Im Fernsehen: "Barravento" (1962), von Glauber Rocha. Mit einer widersprüchlichen Verbindung von Naturalismus, Surrealismus und Lyrismus dokumentiert Rocha in seinem ersten Film die soziale Misere schwarzer Fischer im Nordosten Brasiliens. Am Beispiel eines zerrissenen Fischerdorfes entwirft er das Modell einer im Zustand wilder Kultur und Ausbeutung befindlichen Gesellschaft in einer Region des Hungers und der Unterdrückung, des Mystizismus und des Fatalismus (West III am 9. Januar).

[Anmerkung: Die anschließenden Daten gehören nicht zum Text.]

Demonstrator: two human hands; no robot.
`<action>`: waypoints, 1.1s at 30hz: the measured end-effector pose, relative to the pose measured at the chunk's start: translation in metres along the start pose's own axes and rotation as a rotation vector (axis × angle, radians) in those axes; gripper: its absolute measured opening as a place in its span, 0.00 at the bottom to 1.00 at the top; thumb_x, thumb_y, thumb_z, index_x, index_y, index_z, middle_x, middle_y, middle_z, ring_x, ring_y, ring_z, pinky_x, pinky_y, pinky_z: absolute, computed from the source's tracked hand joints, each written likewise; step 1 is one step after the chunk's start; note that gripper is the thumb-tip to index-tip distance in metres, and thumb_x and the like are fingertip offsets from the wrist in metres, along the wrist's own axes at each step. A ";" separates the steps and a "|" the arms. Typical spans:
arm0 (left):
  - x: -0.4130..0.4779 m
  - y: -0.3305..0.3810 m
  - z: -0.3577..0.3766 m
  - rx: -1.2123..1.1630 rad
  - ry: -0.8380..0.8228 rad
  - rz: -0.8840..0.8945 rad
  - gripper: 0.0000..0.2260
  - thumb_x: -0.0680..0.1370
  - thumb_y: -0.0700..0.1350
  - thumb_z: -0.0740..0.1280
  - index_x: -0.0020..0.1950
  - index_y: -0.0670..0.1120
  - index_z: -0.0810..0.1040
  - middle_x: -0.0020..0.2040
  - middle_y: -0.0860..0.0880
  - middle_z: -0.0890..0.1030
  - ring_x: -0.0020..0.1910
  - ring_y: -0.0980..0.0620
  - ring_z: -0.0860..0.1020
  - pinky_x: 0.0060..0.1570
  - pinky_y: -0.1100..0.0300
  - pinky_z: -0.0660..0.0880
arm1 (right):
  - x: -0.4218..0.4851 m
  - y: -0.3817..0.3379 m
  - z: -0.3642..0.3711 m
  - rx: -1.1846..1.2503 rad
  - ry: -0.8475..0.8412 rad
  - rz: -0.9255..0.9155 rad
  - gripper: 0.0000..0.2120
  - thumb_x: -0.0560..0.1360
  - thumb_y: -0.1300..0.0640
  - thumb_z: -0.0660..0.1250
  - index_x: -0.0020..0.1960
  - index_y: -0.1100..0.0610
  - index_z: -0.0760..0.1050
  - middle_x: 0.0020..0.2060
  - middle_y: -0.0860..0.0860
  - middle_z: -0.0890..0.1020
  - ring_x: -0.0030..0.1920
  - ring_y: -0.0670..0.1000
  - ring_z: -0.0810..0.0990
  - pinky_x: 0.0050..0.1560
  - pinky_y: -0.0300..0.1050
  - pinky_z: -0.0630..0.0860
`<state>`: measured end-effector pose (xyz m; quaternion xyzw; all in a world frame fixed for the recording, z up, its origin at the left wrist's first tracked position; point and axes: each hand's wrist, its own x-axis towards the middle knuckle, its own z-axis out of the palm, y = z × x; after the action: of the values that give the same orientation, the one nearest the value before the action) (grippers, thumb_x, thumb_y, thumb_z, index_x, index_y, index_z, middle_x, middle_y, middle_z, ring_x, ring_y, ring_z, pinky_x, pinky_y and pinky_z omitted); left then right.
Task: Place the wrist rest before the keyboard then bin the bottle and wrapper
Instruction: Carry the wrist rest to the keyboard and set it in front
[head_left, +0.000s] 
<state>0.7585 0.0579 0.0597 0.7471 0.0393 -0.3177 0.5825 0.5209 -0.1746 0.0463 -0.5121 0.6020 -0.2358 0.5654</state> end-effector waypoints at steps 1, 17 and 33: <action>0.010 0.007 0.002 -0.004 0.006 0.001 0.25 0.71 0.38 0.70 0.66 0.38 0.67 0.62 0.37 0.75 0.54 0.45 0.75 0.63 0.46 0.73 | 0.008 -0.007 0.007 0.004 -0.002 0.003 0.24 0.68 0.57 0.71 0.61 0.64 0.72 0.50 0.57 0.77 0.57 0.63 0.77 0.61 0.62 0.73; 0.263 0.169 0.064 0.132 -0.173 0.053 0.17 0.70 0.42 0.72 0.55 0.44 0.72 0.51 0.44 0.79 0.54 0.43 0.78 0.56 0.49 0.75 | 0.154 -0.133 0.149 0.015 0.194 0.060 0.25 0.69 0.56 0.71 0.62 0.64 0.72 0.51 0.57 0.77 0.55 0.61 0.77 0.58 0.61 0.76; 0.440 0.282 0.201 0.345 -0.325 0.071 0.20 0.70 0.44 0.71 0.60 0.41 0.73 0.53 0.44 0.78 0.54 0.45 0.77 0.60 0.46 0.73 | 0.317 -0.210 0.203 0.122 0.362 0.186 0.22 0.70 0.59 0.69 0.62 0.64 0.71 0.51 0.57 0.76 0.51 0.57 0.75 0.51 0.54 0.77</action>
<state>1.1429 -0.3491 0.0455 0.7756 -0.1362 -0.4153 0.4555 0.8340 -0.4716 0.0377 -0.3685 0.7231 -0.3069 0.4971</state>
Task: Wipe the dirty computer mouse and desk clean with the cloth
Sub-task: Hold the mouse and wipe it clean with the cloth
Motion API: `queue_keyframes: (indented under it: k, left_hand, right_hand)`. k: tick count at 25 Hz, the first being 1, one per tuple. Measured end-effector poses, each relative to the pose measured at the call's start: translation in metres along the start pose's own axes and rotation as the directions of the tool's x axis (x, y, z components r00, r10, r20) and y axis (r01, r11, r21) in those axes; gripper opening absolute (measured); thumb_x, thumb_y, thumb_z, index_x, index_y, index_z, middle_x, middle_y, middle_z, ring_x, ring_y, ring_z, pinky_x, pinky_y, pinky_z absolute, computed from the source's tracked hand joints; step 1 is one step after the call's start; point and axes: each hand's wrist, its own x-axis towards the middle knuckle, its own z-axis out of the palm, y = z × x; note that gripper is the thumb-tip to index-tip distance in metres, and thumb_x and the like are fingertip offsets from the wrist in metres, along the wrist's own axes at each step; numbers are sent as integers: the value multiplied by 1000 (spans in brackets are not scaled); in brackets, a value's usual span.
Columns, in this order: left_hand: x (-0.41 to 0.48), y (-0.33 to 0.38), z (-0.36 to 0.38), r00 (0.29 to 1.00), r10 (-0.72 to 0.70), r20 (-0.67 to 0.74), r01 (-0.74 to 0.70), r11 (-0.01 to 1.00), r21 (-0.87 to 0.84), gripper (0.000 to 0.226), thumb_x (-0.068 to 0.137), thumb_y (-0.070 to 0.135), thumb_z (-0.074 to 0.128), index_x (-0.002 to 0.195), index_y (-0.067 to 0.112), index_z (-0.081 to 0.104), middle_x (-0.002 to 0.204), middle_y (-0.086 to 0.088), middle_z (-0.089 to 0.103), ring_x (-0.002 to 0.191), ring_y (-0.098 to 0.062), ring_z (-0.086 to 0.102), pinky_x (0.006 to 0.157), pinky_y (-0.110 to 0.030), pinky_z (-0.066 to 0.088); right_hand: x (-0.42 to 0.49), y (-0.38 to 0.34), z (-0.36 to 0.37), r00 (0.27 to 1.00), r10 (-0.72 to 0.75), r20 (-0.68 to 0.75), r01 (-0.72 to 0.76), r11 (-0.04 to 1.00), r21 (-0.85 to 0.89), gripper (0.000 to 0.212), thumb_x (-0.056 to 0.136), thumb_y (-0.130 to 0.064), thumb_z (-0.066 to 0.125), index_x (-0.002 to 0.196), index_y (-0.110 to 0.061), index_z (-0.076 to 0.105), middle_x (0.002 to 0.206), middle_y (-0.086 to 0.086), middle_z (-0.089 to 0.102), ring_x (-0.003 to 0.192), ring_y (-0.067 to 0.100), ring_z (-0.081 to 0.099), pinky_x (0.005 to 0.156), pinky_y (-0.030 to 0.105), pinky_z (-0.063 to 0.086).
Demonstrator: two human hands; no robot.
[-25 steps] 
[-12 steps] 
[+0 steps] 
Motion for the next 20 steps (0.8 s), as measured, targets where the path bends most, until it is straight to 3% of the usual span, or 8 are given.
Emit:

"Liebe / Amore" (1948), von Roberto Rossellini (West III am 10. Januar).

Sehenswert:

"Myra Breckinridge", von Michael Sarne. Sex, Libertinage, Perversion, hygienisch, komisch und sophisticated: eine verspielte und verirrte Enzyklopädie erotischer und idiotischer Obsessionen und Visionen des amerikanischen Weiblichkeitswahns und seiner Männer.

"Chisum", von Andrew V. McLaglen. Ein umfangreicher Western, ein 106 Minuten langer Katalog bunter und kurzweiliger Bilder von typischen Westerneinstellungen, -szenen, -motiven, -lokalitäten, -klischees, -aktionen und-typen. Eklektischer und routinierter dürfte das kaum noch zu machen sein; die dabei entstehende Sehnsucht nach den Vorbildern vermag der Film freilich nie zu befriedigen.

"Charlie Brown und seine Freunde", von Bill Melendez. Die das Bewußtsein elektrisierenden Volten der Zeichnungen hat die Verfilmung allzu oft zu bloßen amüsierenden Kalauern abgeschwächt.